-- TASK DESCRIPTION --
Verbatim copy, images omitted: return the full listing.

════

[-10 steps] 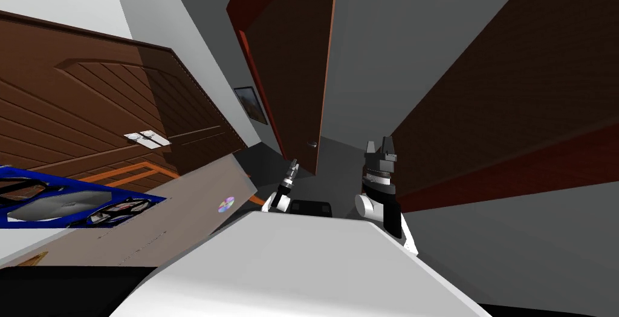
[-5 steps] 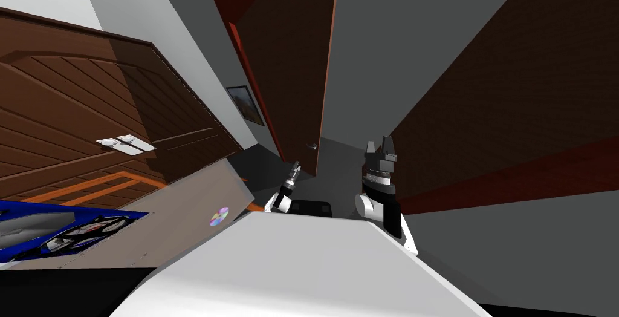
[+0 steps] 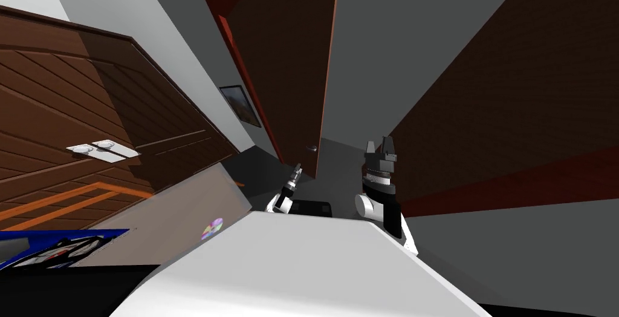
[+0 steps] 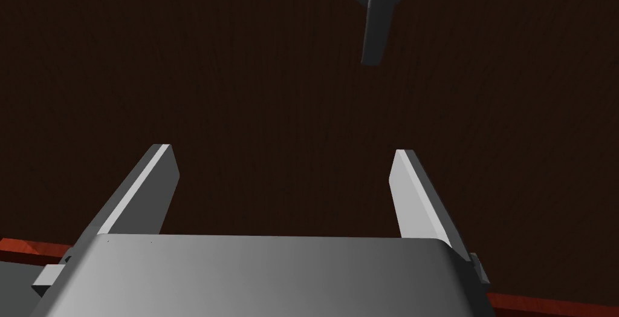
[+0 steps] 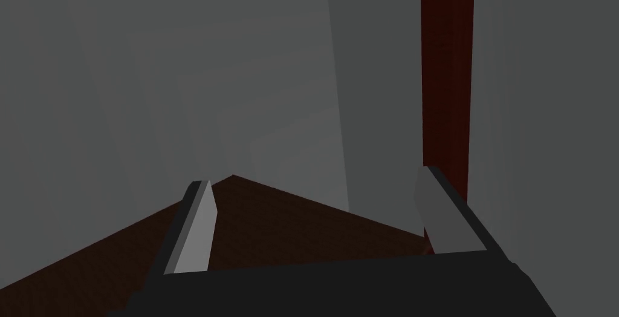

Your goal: Push the door open

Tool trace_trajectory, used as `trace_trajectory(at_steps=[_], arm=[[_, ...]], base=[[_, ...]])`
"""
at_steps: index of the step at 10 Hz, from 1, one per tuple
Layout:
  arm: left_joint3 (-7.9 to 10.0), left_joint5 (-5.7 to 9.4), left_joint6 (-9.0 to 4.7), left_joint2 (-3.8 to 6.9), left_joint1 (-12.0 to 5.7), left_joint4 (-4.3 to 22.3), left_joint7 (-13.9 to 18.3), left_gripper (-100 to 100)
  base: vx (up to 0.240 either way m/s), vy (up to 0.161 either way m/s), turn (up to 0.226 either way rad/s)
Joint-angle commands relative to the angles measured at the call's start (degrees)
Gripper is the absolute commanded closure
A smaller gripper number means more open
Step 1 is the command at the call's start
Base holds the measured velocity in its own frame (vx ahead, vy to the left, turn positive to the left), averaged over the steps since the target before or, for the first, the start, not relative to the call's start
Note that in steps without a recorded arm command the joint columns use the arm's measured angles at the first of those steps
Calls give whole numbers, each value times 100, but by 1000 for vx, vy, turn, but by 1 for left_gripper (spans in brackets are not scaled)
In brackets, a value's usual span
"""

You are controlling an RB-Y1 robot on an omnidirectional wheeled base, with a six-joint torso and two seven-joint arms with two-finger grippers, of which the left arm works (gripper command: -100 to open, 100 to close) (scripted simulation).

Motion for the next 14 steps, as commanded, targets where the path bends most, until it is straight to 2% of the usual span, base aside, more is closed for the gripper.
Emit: trace_trajectory(at_steps=[1, 2, 8, 10, 11, 14], arm=[[-42, 2, -32, -13, -56, 169, -5, -100], [-86, 7, -72, -27, -130, 372, -7, -100], [-269, 27, -236, -103, -435, 1217, -14, -100], [-306, 31, -269, -126, -497, 1389, -16, -100], [-286, 32, -253, -121, -495, 1345, -15, -100], [-233, 49, -281, -108, -552, 1447, -36, -100]], base=[[77, 54, -65], [104, 81, -108], [131, 81, -81], [95, 64, -43], [50, 26, -14], [157, -64, -28]])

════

-- PROBLEM SOLUTION --
[-10 steps] 
[-5 steps] 
[+0 steps] 
[+0 steps] 
[+0 steps] 

Your goal: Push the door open

Tool trace_trajectory, used as `trace_trajectory(at_steps=[_], arm=[[_, ...]], base=[[_, ...]])`
"""
at_steps: index of the step at 10 Hz, from 1, one per tuple
Layout:
  arm: left_joint3 (-7.9 to 10.0), left_joint5 (-5.7 to 9.4), left_joint6 (-9.0 to 4.7), left_joint2 (-3.8 to 6.9), left_joint1 (-12.0 to 5.7), left_joint4 (-4.3 to 22.3), left_joint7 (-13.9 to 18.3), left_gripper (-100 to 100)
  base: vx (up to 0.240 either way m/s), vy (up to 0.161 either way m/s), turn (up to 0.226 either way rad/s)
Joint-angle commands relative to the angles measured at the call's start (degrees)
Gripper is the absolute commanded closure
A smaller gripper number means more open
Step 1 is the command at the call's start
Base holds the measured velocity in its own frame (vx ahead, vy to the left, turn positive to the left), averaged over the steps since the target before or, for the first, the start, not relative to the call's start
Note that in steps without a recorded arm command the joint columns use the arm's measured angles at the first of those steps
Calls give whole numbers, each value times 100, but by 1000 for vx, vy, turn, but by 1 for left_gripper (spans in brackets are not scaled)
In brackets, a value's usual span
"""

You are controlling an RB-Y1 robot on an omnidirectional wheeled base, with a six-joint torso and two seven-joint arms with two-finger grippers, of which the left arm works (gripper command: -100 to open, 100 to close) (scripted simulation).

Motion for the next 14 steps, as commanded, targets where the path bends most, until it is straight to 2% of the usual span, base aside, more is closed for the gripper.
Emit: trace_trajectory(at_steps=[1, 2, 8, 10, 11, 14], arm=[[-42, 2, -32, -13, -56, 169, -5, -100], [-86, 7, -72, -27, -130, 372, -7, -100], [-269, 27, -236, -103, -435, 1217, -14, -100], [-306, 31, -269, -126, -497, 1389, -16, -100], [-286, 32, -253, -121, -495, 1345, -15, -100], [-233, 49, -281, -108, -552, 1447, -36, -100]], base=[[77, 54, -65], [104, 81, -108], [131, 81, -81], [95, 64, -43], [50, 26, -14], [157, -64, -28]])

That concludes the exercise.